| Data provided |
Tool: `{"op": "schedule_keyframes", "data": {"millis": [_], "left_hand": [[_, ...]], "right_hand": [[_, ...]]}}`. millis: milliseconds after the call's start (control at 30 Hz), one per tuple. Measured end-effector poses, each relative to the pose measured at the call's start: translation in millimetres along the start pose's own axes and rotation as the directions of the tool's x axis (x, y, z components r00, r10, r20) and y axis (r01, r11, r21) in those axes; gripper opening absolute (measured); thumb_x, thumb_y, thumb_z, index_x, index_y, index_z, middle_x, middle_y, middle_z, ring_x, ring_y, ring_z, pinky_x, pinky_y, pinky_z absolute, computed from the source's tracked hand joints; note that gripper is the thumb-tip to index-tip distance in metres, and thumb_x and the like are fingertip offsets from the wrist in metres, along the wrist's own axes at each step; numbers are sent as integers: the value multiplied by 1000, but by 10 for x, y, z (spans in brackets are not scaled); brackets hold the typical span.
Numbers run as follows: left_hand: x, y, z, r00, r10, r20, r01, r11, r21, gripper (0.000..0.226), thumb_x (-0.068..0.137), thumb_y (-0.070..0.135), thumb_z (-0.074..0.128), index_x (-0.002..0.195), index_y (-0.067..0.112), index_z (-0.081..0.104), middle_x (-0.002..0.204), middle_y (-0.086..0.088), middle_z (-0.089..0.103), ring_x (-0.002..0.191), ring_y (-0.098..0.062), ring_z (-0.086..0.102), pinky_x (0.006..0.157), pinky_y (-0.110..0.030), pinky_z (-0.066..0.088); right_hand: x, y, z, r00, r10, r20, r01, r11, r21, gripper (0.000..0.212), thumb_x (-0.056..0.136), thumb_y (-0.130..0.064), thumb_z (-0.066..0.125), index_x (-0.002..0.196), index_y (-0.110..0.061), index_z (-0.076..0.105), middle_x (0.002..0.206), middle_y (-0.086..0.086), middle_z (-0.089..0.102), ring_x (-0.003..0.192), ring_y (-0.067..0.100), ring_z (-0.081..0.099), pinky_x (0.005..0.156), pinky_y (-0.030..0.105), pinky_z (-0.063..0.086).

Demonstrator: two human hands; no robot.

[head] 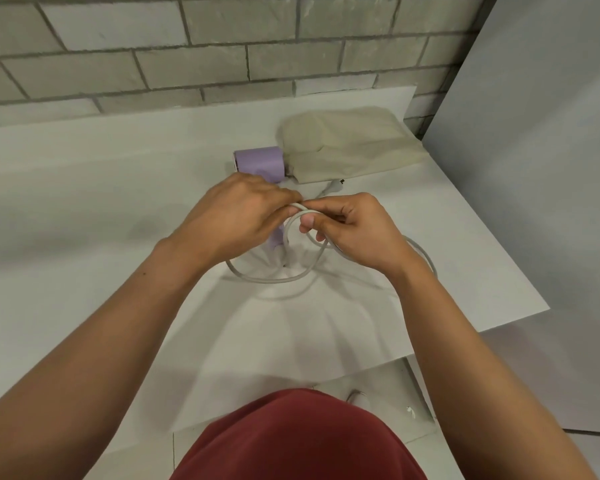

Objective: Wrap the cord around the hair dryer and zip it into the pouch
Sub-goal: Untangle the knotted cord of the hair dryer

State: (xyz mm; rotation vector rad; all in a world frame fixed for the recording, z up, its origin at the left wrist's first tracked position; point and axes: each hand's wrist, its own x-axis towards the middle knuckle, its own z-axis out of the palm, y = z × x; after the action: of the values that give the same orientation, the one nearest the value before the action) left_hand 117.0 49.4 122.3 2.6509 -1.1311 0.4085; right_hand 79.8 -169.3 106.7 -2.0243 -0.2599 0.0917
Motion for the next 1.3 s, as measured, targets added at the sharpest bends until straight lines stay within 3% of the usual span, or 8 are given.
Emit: {"op": "schedule_keyframes", "data": {"millis": [200, 433, 533, 633, 800, 1033, 1133, 1300], "left_hand": [[-103, 50, 19, 931, -236, -277, 221, 971, -86, 33, 106, 44, 44, 105, 26, 71, 68, -4, 68, 65, -35, 62, 65, -38, 52], [-219, -35, -42, 736, -635, -233, 464, 725, -510, 25, 105, 43, 50, 110, 27, 69, 91, 10, 76, 89, -16, 72, 83, -40, 56], [-277, -144, -12, 795, -573, -202, 516, 812, -271, 32, 104, 30, 53, 134, 22, 62, 124, -3, 69, 111, -31, 63, 94, -43, 50], [-268, -142, -26, 946, -284, -158, 278, 959, -60, 55, 95, 20, 61, 148, 21, 50, 148, -5, 55, 131, -33, 52, 107, -46, 41], [-130, -39, 42, 997, 66, 48, -67, 998, 7, 36, 98, 32, 50, 128, 24, 68, 113, 1, 73, 110, -28, 64, 98, -42, 45], [-141, -27, 60, 968, -160, -196, 170, 985, 37, 36, 105, 33, 43, 96, 14, 73, 75, -7, 70, 73, -36, 63, 78, -40, 46], [-196, -120, -56, 872, -414, -260, 399, 910, -110, 33, 108, 37, 43, 106, 18, 70, 82, -7, 73, 73, -36, 62, 67, -43, 50], [-258, -196, -46, 851, -505, -141, 483, 860, -167, 25, 108, 30, 46, 118, 22, 68, 105, 0, 76, 89, -32, 66, 74, -41, 52]], "right_hand": [[-62, 73, 3, 997, 52, -52, -48, 995, 84, 12, 101, -23, 70, 104, -27, 80, 86, -1, 80, 79, 20, 74, 87, 35, 60], [-66, 17, 25, 999, 48, -17, -45, 985, 165, 13, 101, -21, 70, 106, -25, 81, 77, 2, 73, 71, 15, 68, 84, 40, 58], [-67, -18, 36, 999, 31, 5, -32, 996, 87, 15, 102, -22, 68, 102, -32, 80, 78, 5, 73, 64, 11, 62, 73, 32, 55], [-70, -13, 78, 999, 21, 48, -21, 1000, 3, 16, 102, -25, 68, 102, -34, 80, 80, 2, 74, 65, 13, 57, 72, 35, 54], [-57, -28, 78, 999, 11, 31, -11, 1000, -17, 16, 101, -25, 69, 94, -31, 81, 76, -3, 74, 62, 10, 54, 68, 32, 50], [-96, 28, -9, 997, 72, -8, -71, 995, 66, 15, 101, -23, 70, 110, -19, 81, 84, 3, 76, 63, 10, 62, 69, 17, 50], [-121, 61, -59, 994, 112, -4, -112, 993, 45, 16, 102, -26, 69, 109, -19, 81, 86, 1, 77, 63, 10, 62, 68, 18, 49], [-96, 18, -26, 997, 81, 2, -81, 996, -30, 17, 102, -27, 67, 99, -17, 81, 85, 4, 75, 58, 8, 46, 65, 27, 44]]}}
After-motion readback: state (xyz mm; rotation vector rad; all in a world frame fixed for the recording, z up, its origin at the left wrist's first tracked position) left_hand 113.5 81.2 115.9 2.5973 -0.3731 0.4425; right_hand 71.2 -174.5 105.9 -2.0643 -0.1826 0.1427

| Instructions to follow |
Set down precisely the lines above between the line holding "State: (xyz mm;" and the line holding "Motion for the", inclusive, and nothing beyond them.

| Task solution |
State: (xyz mm; rotation vector rad; all in a world frame fixed for the recording, z up, its origin at the left wrist's first tracked position; point and axes: each hand's wrist, its own x-axis towards the middle knuckle, its own z-axis out of the palm, y = z × x; after the action: of the values that give the same orientation, the one nearest the value before the action) left_hand 117.0 49.4 122.3 2.6509 -1.1311 0.4085; right_hand 79.8 -169.3 106.7 -2.0243 -0.2599 0.0917
Motion for the next 1.3 s, as measured, targets added at the sharpest bends until straight lines stay within 3% of the usual span, or 8 are given.

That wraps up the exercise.